Empat

207K 6.3K 163
                                    

"Pergilah. Aku tidak suka ada wanita lain di ranjangku." Puas mempermainkan Rara, tanpa perasaan Darka mengusir gadis itu keluar dari kamarnya. Dia bangkit dan berjalan ke arah pintu, membukanya lebar. 

Rara tidak kuasa membantah, dia mengangguk patuh dan turun dari ranjang. Sangat sulit berjalan dengan kaki bergetar, tapi dia berusaha kuat menahan agar tetap menapak lantai.

Rara bersiap memakai kembali pakaian, tapi dengan tidak punya perasaan Darka mengusirnya.

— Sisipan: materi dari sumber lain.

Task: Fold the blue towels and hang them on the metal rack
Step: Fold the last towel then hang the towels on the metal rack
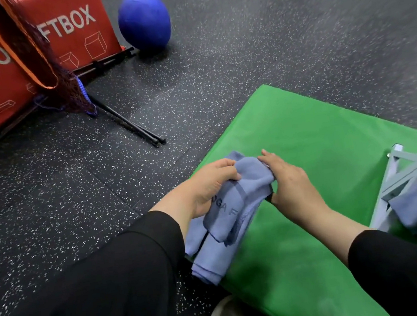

Tidak mengizinkan, memakai baju lebih dulu.

"Pakai di kamarmu!" kata Darka tak sabar.

Bak menelan empedu, Rara menahan malu dan lelah. Dia tertatih melewati Darka yang memalingkan wajah. Tak sudi melihatnya.

Tiba di luar kamar, Rara memejamkan mata saat Darka menutup pintunya dengan keras. Dia tersungkur jatuh, pakaian berserakan di lantai, tapi Rara tidak peduli. Dia memeluk diri sendiri dan meraung di sana.

Memukul dadanya yang sesak, menanyakan pada Tuhan tentang keadilan.

Kenapa hidupnya seperti ini?

Tidak adakah kebahagiaan di hidupnya?

Apa ini karma untuknya. Rara menangis pilu, dia memeluk diri sendiri dengan tubuh bergetar.

Entah berapa lama, Rara berada di sana. Dia bangkit saat langit mulai berubah warna. Mengusap pipi, Rara meraup pakaian yang berserakan dan kembali melangkah ke kamarnya.

Sepeninggalan Rara, Darka keluar dari tempat persembunyiannya. Darka mendengkus tak senang, dia belum merusak Rara. Lebih tepatnya belum merusak mahkota Rara sebagia seorang perempuan.

Dia hanya mengganggu, mempermainkah Rara sembari memuaskan diri sendiri. Namun, nanti Darka tidak berjanji tak merusak Rara. Cukup malam ini saja, dia memaksa nafsu binatang dalam dirinya terlelap. Tidak untuk malam-malam lainnya.

Aroma pelepasan mereka membuat Darka mendengkus tak senang, dia menyadari tubuhnya kembali menginginkan Rara. Berderap melangkah ke kamar mandi, Darka harus membersihkan diri sembari memikirkan hal apa yang harus dia lakukan selanjutnya.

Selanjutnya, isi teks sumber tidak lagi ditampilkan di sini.